Damian Hinds’ new initiative to put technology at the heart of education is an exciting and overdue development but it must be led by the needs of learning and teaching – not the edtech industry, says Sarah Horrocks, director of the London Connected Learning Centre.

Education secretary Damian Hinds today set out his vision for putting technology at the heart of education. According to Hinds, the impact of technology in education has been surprisingly limited so far but could be transformational in five key areas: access and inclusion; assessment; teacher training and development; administration; and lifelong learning.

Hinds is preparing to bring education leaders and the education technology industry together in the autumn to discuss the opportunities he has outlined and the kinds of software and products that are needed to grasp them.
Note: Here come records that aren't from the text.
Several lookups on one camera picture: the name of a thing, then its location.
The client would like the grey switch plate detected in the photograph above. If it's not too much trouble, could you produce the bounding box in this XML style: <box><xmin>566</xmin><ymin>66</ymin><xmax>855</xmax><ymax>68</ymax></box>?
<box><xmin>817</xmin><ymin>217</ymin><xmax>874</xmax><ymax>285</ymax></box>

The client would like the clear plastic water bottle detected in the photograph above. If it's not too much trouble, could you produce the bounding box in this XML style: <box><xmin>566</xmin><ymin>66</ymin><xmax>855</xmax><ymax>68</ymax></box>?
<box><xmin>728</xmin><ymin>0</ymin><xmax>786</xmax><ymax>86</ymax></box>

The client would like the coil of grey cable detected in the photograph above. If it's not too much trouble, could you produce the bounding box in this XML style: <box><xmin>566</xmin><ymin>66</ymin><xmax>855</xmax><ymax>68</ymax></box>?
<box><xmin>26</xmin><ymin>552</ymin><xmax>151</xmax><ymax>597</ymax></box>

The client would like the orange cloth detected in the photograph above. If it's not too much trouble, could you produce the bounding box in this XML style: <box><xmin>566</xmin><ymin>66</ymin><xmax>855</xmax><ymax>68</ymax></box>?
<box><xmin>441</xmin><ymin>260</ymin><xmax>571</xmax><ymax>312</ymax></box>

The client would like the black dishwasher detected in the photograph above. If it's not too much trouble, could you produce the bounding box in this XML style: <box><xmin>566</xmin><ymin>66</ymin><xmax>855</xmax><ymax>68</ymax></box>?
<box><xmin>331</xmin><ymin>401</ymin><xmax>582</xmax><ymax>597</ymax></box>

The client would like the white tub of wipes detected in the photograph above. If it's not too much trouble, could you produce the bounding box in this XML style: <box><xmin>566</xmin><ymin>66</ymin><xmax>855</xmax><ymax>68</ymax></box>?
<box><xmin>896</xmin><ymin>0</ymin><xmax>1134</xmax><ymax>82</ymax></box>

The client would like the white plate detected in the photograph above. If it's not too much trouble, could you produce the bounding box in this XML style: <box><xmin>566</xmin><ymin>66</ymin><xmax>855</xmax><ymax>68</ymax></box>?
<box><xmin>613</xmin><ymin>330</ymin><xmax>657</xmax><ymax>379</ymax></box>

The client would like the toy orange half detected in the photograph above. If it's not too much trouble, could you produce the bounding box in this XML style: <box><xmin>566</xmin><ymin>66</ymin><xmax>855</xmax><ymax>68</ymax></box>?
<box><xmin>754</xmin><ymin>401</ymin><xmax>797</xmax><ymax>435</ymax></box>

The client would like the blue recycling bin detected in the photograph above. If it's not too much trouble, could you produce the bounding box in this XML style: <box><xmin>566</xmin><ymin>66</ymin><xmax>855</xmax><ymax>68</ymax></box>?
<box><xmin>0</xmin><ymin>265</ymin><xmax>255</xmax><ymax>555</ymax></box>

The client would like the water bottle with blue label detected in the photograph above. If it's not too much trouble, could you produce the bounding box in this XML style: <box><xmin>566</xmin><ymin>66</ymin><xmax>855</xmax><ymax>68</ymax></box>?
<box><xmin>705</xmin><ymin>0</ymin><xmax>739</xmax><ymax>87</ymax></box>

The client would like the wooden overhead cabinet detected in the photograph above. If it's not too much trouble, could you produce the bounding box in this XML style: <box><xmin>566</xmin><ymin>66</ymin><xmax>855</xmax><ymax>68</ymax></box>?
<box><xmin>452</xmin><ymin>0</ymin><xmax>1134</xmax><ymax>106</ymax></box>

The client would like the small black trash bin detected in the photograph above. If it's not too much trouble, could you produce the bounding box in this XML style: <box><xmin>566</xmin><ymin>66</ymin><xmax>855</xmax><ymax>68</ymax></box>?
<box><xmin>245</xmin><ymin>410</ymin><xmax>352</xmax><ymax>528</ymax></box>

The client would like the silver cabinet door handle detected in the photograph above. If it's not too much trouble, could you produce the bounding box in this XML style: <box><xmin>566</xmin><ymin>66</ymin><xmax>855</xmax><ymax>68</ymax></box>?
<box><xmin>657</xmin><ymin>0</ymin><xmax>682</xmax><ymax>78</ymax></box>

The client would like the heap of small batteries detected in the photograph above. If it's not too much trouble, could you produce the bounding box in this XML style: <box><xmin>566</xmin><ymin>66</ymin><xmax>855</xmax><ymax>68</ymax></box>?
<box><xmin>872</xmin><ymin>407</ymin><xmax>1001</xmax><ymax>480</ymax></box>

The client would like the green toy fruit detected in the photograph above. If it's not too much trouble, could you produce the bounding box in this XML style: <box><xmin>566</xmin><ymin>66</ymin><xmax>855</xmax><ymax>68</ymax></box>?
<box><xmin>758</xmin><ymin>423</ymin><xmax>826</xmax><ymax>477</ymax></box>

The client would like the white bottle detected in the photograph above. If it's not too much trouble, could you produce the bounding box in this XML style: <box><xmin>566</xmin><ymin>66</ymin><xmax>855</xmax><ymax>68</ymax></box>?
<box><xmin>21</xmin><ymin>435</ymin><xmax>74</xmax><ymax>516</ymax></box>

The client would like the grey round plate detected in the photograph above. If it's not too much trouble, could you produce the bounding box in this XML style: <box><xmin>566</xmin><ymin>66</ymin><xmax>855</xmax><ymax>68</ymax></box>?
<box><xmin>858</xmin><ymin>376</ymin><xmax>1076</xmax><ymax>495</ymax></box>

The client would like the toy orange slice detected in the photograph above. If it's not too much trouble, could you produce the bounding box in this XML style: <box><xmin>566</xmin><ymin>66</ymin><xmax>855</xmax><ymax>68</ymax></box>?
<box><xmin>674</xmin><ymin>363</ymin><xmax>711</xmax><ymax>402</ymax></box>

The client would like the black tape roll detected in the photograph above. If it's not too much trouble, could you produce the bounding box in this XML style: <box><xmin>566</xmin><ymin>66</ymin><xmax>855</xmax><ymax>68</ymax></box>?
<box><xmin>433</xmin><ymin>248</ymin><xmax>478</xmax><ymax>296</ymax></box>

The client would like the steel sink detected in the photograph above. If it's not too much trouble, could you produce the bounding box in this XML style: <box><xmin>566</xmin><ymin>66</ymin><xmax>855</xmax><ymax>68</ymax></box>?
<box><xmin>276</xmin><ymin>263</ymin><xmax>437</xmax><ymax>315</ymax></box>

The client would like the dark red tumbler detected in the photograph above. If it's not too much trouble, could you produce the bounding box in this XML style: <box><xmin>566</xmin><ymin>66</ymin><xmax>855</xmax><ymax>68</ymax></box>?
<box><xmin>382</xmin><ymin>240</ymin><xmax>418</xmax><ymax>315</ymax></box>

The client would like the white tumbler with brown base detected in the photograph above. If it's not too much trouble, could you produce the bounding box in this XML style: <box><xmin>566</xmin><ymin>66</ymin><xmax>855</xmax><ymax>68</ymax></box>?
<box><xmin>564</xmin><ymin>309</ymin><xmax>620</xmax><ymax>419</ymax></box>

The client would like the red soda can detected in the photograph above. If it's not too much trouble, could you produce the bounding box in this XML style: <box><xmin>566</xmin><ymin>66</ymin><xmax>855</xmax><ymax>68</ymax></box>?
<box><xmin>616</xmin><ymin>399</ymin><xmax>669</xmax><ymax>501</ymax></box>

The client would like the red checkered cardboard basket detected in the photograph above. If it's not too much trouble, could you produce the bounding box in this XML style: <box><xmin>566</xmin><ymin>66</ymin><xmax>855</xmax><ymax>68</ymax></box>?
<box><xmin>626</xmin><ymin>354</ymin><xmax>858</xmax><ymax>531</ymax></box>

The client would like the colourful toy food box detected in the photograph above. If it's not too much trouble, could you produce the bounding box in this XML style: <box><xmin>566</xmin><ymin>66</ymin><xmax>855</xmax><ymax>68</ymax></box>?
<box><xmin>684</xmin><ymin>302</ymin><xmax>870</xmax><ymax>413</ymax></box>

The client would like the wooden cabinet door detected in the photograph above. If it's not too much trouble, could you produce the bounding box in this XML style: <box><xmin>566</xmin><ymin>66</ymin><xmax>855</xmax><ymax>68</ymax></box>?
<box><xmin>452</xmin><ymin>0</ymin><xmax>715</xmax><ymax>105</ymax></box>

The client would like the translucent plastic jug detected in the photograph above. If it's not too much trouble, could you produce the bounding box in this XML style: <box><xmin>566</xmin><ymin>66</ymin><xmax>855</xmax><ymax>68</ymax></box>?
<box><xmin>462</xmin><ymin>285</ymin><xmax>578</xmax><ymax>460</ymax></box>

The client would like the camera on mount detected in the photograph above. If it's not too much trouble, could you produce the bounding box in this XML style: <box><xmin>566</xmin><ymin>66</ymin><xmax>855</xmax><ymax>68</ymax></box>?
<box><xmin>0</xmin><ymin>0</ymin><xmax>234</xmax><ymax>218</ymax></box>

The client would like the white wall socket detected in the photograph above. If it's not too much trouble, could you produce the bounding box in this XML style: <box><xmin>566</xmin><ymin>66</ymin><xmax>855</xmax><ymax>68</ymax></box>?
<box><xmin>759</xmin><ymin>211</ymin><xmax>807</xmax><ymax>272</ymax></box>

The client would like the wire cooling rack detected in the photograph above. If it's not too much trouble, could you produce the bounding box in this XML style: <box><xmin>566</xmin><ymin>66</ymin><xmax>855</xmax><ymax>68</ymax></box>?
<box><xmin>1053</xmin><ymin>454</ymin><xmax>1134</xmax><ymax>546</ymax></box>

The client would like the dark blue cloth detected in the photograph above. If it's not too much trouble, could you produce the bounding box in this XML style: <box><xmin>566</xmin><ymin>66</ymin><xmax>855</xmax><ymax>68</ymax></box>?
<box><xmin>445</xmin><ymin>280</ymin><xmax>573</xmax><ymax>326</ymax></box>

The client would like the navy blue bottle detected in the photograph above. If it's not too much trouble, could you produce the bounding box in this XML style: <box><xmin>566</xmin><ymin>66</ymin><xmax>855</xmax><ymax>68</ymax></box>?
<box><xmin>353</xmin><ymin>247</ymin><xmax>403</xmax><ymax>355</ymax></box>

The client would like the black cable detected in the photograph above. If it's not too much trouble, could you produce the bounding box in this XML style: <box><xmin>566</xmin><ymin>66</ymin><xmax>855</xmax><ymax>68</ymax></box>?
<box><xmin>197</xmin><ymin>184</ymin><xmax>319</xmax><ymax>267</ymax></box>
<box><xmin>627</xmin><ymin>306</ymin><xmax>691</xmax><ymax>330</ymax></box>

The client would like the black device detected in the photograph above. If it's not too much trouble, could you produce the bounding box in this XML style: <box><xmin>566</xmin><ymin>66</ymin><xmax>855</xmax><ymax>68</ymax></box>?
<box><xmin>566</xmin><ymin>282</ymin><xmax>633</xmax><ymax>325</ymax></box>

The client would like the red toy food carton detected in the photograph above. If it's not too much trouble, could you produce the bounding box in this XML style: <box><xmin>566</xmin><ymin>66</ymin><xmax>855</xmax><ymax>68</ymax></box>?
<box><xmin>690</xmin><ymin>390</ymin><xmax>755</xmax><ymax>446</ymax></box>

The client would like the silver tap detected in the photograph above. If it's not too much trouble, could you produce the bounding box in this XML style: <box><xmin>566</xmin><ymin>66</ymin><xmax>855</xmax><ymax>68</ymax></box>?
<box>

At the London Connected Learning Centre we welcome this acknowledgment of the positive role that technology can play in the classroom. We have, after all, long been involved in supporting schools to use technology in effective and innovative ways and can point to concrete examples of how technology has been effective in the areas Hinds highlights.

Improving learning and teaching

For example, our research into using tech tools to improve children’s writing found that blogging can inspire children to different and better forms of writing, with increased engagement and confidence. In maths, we’ve supported work that shows how learning computer programming in Scratch (the free online programming environment developed by MIT Media Lab) can improve mathematics performance at Key Stage 2. At Rosendale Primary School in Lambeth, London, 10-year-olds who took part in the ReflectED programme – in which they used digital tools to take photographs, make notes and keep audio recordings of their work – made four months of additional progress in maths. Technology is also being used in exciting ways in subjects such as language learning – an area we’ll be exploring further in our forthcoming practical forum for language leads looking at how digital technology can be used to aid language learning.

Better assessment

In Hinds’s Telegraph article about his initiative, he alludes to technology’s potential to make assessment more effective and efficient. What it can also do is make learning more visible – we recommend apps such as SeeSaw that allow work to be shared much more easily with peers and parents and to build up a portfolio of work over time. Technology also enables teachers to offer feedback in ways that traditional marking cannot, such as responding to work using video and audio tools.

Easing the admin

Using technology to relieve the administrative burden in schools is a huge area of opportunity. We support schools to use the cloud-based Google Suite for Education to save time, improve workload and we witness the great improvement it makes to the efficiency of the whole school. It’s a relatively simple solution that could be rolled out much more widely.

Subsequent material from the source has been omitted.